_AIM OF THE TASK_
Lines before the one containing "Short-answer question: In the image above, the person's left" are left out; copy that line and every later line through the end of the data exactly.

_SUPPLIED MATERIAL_
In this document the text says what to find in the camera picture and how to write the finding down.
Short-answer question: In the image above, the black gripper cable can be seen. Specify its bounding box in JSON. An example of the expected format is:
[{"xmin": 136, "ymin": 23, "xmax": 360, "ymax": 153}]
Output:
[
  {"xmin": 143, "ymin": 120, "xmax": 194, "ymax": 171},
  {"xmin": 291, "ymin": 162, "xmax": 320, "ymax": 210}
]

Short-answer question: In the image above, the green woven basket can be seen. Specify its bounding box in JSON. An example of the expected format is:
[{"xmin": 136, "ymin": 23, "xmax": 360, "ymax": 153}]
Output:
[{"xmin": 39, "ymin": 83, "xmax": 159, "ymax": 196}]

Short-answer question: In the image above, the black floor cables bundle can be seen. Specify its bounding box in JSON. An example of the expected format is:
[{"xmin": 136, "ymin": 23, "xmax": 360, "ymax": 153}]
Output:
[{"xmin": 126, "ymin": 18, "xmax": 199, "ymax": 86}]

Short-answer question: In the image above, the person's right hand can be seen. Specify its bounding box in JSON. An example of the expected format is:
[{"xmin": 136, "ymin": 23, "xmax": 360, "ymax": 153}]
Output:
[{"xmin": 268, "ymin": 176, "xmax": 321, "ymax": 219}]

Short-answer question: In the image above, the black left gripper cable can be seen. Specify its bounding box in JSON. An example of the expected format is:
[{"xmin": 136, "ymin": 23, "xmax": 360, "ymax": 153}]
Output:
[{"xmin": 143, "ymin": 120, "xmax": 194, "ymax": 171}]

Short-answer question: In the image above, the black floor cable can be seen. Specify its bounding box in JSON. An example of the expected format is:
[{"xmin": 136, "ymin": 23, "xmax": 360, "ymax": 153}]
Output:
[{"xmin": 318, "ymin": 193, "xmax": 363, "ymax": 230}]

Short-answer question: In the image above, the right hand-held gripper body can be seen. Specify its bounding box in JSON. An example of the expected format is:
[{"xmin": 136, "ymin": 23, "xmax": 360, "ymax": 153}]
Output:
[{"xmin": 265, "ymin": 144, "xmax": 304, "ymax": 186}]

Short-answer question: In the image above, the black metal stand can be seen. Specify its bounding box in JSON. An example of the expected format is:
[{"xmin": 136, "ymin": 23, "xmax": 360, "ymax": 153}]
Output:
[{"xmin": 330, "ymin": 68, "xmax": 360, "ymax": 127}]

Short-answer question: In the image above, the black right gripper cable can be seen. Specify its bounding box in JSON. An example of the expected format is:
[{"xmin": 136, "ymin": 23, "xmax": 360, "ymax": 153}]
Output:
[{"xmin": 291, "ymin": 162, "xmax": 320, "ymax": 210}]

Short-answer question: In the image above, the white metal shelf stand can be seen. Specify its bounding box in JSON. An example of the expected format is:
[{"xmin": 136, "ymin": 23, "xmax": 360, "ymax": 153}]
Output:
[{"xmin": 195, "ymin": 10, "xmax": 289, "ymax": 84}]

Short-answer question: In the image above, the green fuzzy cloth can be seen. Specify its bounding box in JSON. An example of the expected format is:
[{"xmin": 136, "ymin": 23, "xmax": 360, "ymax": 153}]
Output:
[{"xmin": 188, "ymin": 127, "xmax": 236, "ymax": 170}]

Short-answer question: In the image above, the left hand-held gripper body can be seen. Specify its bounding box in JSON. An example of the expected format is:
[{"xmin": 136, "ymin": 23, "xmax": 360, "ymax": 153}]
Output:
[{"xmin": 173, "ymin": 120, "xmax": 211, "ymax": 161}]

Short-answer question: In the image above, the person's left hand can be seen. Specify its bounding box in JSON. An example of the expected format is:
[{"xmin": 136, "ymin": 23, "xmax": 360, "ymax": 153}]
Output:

_RESULT_
Short-answer question: In the image above, the person's left hand can be seen. Specify its bounding box in JSON. An example of the expected format is:
[{"xmin": 136, "ymin": 23, "xmax": 360, "ymax": 153}]
Output:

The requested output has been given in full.